Your AI agents are untrained. The bottleneck was never capability.
We keep waiting for smarter models. But the agents we already have fail for the same reasons junior engineers do — no plan, no proof, no memory. Capability isn't the constraint. Discipline is.
I’ve spent the last couple of years putting AI coding agents in front of real work — production systems, enterprise constraints, the kind of codebases where a careless change has consequences. And I kept noticing something that didn’t fit the narrative.
The narrative says agents fail because models aren’t smart enough yet. Wait for the next release, the reasoning will improve, the failures will go away. But that’s not what I was seeing. The model was usually smart enough. What it lacked wasn’t intelligence. It was method.
An untrained agent, handed a non-trivial task, behaves in a way every engineering lead will recognize instantly. It rushes in without a plan. It writes code before it understands the problem. It declares the job done without ever proving it works. It makes the same mistake it made an hour ago, because nothing it learned then survived into now. And it floods its own context window with noise until it can no longer think straight.
None of those are intelligence problems. A brilliant new graduate does every one of them in their first month. We don’t fix that by hiring a smarter graduate. We fix it with training — with the accumulated discipline of how good engineers actually work.
The senior engineer in the room
Think about what a senior engineer actually does that a junior doesn’t. It’s rarely that they know a cleverer algorithm. It’s that they’ve internalized a set of instincts: plan the approach before touching the keyboard, isolate your work so you can’t break what’s already running, prove every change with a test, review your own work against the plan before asking anyone else to, and — crucially — remember the lesson when something goes wrong so it doesn’t go wrong the same way twice.
Those instincts are the difference between someone you can hand an ambiguous problem to and someone you have to supervise line by line. They’re also, it turns out, completely transferable to an agent — if you’re willing to encode them explicitly instead of hoping the model picks them up on its own.
That’s the whole premise behind a project I’ve been building in the open, called the Copilot Agents Dojo. The name is only half a joke. A dojo is where you go to turn raw ability into trained skill through repetition and structure. That’s exactly what an agent needs. Not more capability. More practice, made mandatory.
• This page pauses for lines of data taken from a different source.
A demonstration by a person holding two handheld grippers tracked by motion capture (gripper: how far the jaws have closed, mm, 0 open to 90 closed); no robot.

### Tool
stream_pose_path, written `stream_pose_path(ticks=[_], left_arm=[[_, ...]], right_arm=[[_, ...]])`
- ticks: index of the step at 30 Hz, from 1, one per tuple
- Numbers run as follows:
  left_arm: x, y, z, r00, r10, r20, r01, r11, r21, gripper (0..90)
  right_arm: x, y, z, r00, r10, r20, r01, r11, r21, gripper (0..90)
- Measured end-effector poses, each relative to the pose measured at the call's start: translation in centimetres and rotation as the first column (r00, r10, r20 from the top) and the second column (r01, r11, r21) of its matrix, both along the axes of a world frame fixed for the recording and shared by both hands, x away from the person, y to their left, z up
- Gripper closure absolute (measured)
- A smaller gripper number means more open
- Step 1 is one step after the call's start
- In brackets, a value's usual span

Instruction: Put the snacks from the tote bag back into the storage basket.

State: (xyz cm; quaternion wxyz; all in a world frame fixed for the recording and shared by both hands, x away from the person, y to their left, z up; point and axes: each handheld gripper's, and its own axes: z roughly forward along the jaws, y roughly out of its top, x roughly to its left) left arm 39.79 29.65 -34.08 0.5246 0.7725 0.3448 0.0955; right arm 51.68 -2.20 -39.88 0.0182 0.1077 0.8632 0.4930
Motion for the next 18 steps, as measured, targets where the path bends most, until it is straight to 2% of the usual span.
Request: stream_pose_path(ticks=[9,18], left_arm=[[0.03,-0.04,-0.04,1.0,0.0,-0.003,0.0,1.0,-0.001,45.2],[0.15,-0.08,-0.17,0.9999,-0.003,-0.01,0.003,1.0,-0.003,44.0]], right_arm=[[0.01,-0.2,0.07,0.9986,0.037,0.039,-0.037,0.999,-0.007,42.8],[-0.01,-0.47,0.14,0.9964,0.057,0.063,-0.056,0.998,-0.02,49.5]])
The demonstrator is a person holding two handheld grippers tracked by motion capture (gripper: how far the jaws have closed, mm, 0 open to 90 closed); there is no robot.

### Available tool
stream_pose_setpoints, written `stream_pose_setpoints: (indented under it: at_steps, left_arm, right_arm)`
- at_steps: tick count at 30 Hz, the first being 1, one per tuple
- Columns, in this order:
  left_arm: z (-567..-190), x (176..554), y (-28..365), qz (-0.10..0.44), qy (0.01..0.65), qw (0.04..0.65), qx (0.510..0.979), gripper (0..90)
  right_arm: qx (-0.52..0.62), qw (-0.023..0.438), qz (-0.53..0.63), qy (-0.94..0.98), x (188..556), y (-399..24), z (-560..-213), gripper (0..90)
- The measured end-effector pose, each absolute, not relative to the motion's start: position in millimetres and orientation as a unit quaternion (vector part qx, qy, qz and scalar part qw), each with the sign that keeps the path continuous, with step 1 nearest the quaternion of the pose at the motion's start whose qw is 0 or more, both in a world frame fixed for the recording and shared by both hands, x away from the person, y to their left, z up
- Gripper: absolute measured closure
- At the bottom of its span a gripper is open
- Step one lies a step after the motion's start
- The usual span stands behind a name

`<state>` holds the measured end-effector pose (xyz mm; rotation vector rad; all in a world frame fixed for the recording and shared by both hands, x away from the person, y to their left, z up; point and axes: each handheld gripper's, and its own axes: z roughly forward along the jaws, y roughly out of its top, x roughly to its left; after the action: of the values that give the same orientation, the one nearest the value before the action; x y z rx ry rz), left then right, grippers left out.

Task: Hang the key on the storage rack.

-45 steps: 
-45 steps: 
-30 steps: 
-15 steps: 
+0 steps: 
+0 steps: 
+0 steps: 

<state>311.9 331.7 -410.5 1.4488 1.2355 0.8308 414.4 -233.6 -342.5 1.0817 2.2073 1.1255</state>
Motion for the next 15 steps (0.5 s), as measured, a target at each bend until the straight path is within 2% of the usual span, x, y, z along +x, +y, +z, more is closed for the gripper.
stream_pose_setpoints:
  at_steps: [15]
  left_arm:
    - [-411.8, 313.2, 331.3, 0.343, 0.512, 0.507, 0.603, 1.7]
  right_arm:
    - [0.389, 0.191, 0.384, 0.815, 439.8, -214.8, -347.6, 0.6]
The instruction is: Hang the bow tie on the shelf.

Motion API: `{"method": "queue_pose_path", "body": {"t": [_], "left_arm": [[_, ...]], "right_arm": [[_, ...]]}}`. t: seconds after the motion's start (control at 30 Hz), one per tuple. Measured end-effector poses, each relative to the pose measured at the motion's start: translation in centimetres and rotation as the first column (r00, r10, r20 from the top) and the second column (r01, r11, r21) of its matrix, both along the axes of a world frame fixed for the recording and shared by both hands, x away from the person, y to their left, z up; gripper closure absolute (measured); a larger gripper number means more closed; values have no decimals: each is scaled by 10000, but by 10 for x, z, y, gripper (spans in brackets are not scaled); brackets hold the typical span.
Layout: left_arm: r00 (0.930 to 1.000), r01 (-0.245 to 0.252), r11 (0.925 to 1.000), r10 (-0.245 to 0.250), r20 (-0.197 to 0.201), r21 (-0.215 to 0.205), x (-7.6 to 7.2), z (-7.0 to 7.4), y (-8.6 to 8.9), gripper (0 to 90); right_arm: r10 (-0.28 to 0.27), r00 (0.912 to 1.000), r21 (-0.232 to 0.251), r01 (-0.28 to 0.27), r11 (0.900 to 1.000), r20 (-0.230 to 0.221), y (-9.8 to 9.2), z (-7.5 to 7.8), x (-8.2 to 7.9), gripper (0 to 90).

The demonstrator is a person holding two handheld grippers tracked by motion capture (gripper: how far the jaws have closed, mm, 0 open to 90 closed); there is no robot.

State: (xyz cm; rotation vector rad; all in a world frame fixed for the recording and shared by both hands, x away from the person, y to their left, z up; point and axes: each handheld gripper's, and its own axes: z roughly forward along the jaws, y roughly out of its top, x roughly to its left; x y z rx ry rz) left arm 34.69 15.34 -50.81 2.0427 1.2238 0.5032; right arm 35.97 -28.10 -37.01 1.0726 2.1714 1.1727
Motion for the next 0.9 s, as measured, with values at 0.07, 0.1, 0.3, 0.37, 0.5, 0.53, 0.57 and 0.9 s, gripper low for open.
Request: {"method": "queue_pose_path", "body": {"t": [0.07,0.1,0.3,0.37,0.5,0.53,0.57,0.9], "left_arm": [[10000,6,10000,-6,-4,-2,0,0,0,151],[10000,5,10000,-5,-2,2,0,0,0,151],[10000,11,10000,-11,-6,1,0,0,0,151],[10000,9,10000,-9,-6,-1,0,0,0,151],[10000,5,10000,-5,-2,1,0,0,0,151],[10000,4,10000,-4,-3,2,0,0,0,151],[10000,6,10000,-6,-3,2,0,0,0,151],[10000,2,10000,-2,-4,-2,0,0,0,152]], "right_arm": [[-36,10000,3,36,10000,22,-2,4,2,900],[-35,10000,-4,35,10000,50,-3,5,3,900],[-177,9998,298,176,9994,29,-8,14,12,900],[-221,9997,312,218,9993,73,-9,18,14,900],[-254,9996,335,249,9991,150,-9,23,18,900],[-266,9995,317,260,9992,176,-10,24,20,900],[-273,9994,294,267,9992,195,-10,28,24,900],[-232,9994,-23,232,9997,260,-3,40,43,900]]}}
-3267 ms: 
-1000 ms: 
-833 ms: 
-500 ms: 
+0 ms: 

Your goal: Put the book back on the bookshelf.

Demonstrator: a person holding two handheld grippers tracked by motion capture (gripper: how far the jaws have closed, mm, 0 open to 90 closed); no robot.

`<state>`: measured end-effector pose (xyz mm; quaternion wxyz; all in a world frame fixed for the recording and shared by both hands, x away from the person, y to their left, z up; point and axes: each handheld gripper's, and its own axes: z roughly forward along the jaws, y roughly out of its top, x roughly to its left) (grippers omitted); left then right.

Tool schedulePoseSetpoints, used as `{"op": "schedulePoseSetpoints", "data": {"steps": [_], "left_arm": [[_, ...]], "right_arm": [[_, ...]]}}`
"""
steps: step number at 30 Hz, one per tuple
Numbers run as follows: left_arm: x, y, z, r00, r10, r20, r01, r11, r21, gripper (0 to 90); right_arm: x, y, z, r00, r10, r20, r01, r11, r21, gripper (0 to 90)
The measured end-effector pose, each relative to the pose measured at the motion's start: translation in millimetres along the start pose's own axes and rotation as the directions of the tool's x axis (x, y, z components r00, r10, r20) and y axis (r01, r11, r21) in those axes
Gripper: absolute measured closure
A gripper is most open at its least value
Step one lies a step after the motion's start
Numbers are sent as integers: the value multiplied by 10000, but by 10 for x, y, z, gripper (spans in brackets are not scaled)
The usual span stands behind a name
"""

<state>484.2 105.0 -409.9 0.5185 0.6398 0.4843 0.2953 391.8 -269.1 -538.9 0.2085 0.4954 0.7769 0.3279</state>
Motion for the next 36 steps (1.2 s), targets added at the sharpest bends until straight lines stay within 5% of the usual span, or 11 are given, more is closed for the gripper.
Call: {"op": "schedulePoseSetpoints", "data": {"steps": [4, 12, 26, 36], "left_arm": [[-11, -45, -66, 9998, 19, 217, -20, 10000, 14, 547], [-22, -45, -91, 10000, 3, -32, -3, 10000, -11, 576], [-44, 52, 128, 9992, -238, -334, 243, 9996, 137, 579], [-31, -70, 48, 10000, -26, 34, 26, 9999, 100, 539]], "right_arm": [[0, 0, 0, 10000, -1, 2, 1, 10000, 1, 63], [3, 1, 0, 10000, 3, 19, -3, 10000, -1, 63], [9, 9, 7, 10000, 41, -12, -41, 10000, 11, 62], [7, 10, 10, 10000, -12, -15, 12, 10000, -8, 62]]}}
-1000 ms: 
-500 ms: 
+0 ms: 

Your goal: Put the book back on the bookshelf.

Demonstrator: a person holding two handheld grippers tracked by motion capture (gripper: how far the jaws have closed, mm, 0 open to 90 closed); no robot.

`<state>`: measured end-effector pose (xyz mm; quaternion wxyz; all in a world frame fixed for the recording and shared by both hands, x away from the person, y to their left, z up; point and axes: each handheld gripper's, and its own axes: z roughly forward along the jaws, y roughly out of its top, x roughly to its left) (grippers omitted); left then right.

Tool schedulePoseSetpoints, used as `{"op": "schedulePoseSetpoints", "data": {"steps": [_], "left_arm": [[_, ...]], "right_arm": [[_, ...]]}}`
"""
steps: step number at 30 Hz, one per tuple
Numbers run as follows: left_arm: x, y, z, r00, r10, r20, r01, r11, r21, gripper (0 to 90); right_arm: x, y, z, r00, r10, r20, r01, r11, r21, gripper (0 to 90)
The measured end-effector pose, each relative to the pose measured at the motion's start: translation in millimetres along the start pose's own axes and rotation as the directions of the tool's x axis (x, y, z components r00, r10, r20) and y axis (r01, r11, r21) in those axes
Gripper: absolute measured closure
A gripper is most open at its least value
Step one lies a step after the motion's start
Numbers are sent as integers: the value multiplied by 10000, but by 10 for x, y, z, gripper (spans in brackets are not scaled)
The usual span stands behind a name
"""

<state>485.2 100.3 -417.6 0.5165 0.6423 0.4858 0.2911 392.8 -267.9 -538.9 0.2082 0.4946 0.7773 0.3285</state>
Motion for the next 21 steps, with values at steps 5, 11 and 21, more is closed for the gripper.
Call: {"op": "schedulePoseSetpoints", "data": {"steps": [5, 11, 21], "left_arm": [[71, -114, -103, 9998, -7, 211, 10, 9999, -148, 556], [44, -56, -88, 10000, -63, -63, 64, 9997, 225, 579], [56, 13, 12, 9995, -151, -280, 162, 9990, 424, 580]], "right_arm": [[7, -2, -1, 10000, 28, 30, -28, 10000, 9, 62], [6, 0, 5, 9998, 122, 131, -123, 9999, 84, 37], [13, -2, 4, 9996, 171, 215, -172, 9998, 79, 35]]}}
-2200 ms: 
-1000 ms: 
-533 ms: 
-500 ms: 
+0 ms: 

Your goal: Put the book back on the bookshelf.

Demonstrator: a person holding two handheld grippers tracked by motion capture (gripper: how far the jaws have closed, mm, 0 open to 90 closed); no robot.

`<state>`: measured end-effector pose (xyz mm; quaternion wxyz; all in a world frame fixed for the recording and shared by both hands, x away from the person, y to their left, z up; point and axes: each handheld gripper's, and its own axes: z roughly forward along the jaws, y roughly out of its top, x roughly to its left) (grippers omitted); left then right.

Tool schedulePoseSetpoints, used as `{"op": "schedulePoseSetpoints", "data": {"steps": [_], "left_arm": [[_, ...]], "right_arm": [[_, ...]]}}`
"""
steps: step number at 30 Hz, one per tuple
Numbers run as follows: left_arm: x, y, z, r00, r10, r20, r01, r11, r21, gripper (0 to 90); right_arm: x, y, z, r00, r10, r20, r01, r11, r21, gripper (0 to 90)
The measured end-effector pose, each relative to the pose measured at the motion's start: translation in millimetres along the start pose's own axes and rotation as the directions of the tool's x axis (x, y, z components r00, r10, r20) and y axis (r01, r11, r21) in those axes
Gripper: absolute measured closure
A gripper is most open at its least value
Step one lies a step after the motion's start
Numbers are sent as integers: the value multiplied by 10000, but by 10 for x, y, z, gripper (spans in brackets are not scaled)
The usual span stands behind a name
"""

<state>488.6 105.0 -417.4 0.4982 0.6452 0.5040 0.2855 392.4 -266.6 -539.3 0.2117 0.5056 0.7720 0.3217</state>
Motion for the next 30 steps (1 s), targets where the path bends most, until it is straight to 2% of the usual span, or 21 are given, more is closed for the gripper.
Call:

What “trained” actually means
When I say an agent is trained, I mean something concrete and testable, not a vibe. A trained agent does five things an untrained one won’t:
- It plans before it codes. Multi-step work gets broken into bite-sized tasks, written down, and approved before a single line is touched.
- It works in isolation. Every session happens on its own branch in its own workspace, so a failed experiment never contaminates the main line.
- It proves its work. “Done” is not a claim. It’s a test that passes, a diff you can read, a log you can check.
- It reviews itself. Before the work leaves the agent’s hands, it gets checked against the plan that justified it.
- It learns from losing. Every correction becomes a logged lesson, and recurring lessons become permanent rules.
Notice that none of these are about the model being clever. They’re about behavior being governed. You could hand the exact same underlying model two repos — one with this structure, one without — and get two completely different collaborators. One you’d trust with a real task. One you’d babysit.
The model is the talent. The discipline is what makes the talent reliable.
Why this matters more as agents get better, not less
There’s a comfortable assumption that all of this is scaffolding we’ll throw away once models improve. I think the opposite is true. The more capable agents become, the more autonomy we hand them — and the more autonomy you grant, the more the lack of discipline costs you. A junior who makes an unproven change to one file is a small problem. An autonomous agent making unproven changes across a whole system, fast, is a very large one.
Capability and discipline aren’t competitors. Capability is the engine. Discipline is the steering and the brakes. Nobody celebrates a faster engine in a car with no brakes.
This is the same thing I spend my days on at enterprise scale — except there the stakes wear different clothes. “Did the agent write a test” becomes “can this AI system pass an audit.” “Did it plan before coding” becomes “can we govern this before it touches a regulated workload.” The vocabulary changes. The underlying truth doesn’t: the hard part of AI was never making it capable. It’s making it accountable.
So before you wait for the next model, ask a cheaper question first: have you actually trained the agent you already have? Most people haven’t. They’ve handed a capable system an open-ended task and called the resulting chaos a limitation of the technology.
It isn’t. It’s an untrained black belt with no dojo. Give it structure, and watch what the same model can do.